Two weeks later, on November 1, 1915, Villa's forces attacked Agua Prieta, in the state of Sonora, just across the border from Douglas, Arizona. Villa thought that this isolated Carrancista garrison would be easy picking. He was dismayed to find a powerful force entrenched behind barbed wire and machine gun nests. His men were repulsed with heavy losses. He later learned that President Wilson had allowed the Carrancistas to move reinforcements into Agua Prieta across U.S. territory. Pancho Villa began to focus his formidable faculty for hatred on the Colossus of the North.
As usual, Villa's rage found murderous expression. On January 10, 1916, a band of Villistas stopped a train near the town of Santa Isabel, Chihuahua. They robbed all the passengers but did not harm the Mexicans. Seventeen American mining engineers aboard the train were executed. Less than two months later came the raid on Columbus.

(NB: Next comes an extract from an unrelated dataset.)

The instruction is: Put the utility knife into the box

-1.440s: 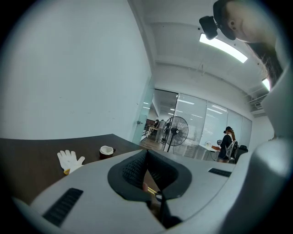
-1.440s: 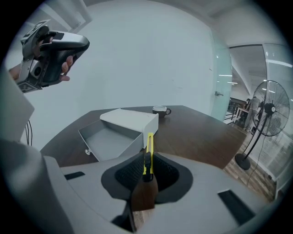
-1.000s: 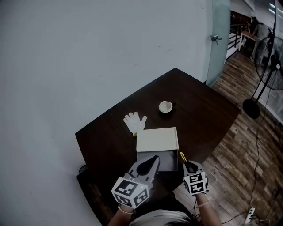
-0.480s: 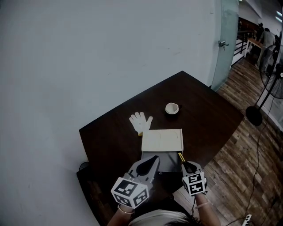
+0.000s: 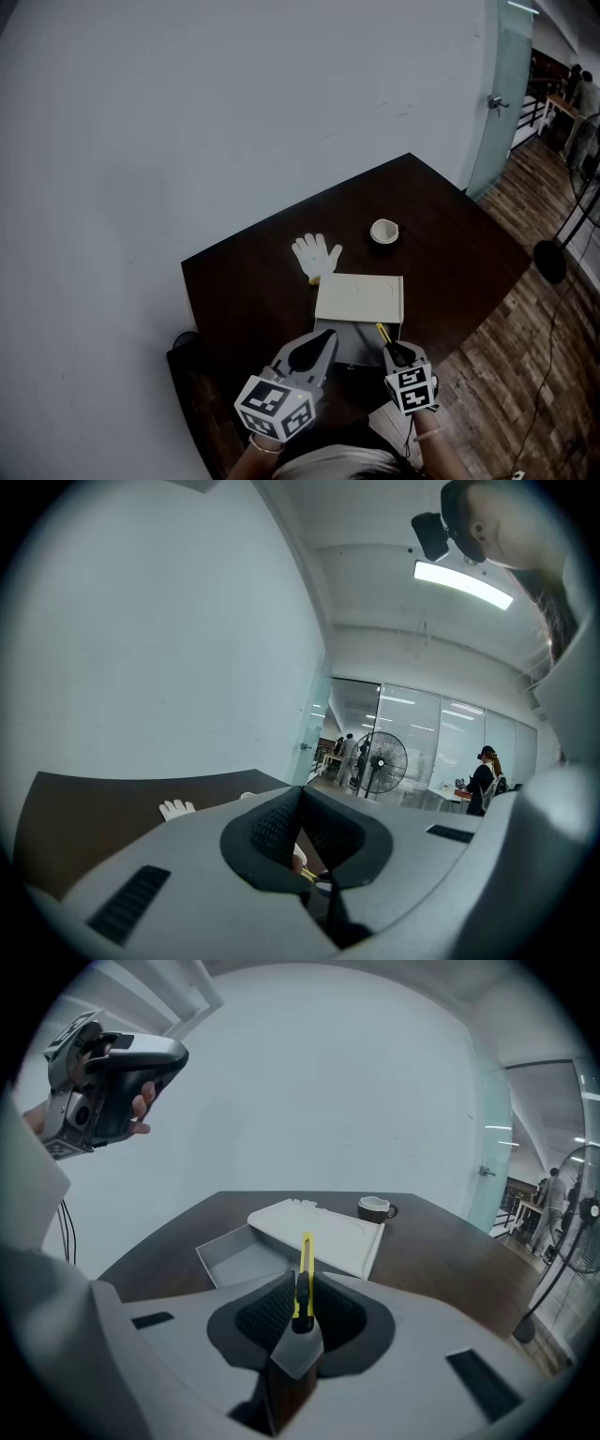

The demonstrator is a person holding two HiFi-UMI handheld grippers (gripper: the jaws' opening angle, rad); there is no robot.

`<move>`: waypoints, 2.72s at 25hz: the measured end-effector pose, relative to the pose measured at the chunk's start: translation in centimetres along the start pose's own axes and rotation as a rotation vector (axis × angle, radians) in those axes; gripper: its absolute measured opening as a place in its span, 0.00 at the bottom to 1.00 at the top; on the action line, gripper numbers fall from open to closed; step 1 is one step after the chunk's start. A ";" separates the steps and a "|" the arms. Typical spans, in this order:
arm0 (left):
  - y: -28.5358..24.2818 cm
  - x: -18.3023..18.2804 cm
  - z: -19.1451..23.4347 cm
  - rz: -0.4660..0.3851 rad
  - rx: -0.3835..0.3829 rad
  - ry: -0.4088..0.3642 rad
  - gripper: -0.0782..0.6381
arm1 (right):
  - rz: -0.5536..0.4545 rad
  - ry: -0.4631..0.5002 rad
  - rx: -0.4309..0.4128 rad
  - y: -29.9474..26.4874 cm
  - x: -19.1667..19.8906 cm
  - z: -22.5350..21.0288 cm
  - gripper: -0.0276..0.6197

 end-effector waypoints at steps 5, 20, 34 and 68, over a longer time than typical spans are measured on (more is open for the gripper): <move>0.8 -0.1 1.0 -0.012 -0.031 0.007 0.13 | 0.006 0.031 -0.035 -1.0 -0.6 1.2 0.14; 2.9 -0.5 3.9 -0.032 -0.129 0.043 0.13 | 0.033 0.144 -0.125 -3.9 -2.4 3.7 0.14; 3.2 -0.7 5.6 -0.043 -0.182 0.052 0.13 | 0.109 0.302 -0.216 -7.2 -2.1 4.8 0.15; 3.4 -1.1 10.1 -0.055 -0.261 0.084 0.13 | 0.346 0.462 -0.372 -13.7 0.0 6.4 0.15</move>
Point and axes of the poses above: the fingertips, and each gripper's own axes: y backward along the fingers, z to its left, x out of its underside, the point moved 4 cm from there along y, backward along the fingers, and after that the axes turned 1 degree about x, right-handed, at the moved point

Villa's reasons for the attack remain mysterious. Multiple explanations have been mooted: He was driven by irrational hatred of Americans; he was trying to punish Sam Ravel, owner of Columbus's Commercial Hotel, to whom he had given money to buy arms that had never been delivered; he was hoping to steal war supplies and loot from Columbus; he was a pawn in a German conspiracy to provoke a war between the U.S. and Mexico (there is evidence that such a German plot did exist, but no evidence that it influenced Villa's actions). There is probably some truth in most of these explanations, but his foremost biographer, Friedrich Katz, argues that Villa's dominant motive may have been more cunning: He apparently wanted to provoke the U.S. into a limited intervention. Villa figured that such an incursion would discredit the Carranza regime just as the occupation of Veracruz had discredited Huerta, and allow Villa to rally patriotic sentiment to his side. As a captured Villista officer told an Irish correspondent, Villa "said he wanted to make some attempts to get intervention from the gringos before they were ready and while we still had time to become a nation."
If this was Villa's intent, the attack worked as planned.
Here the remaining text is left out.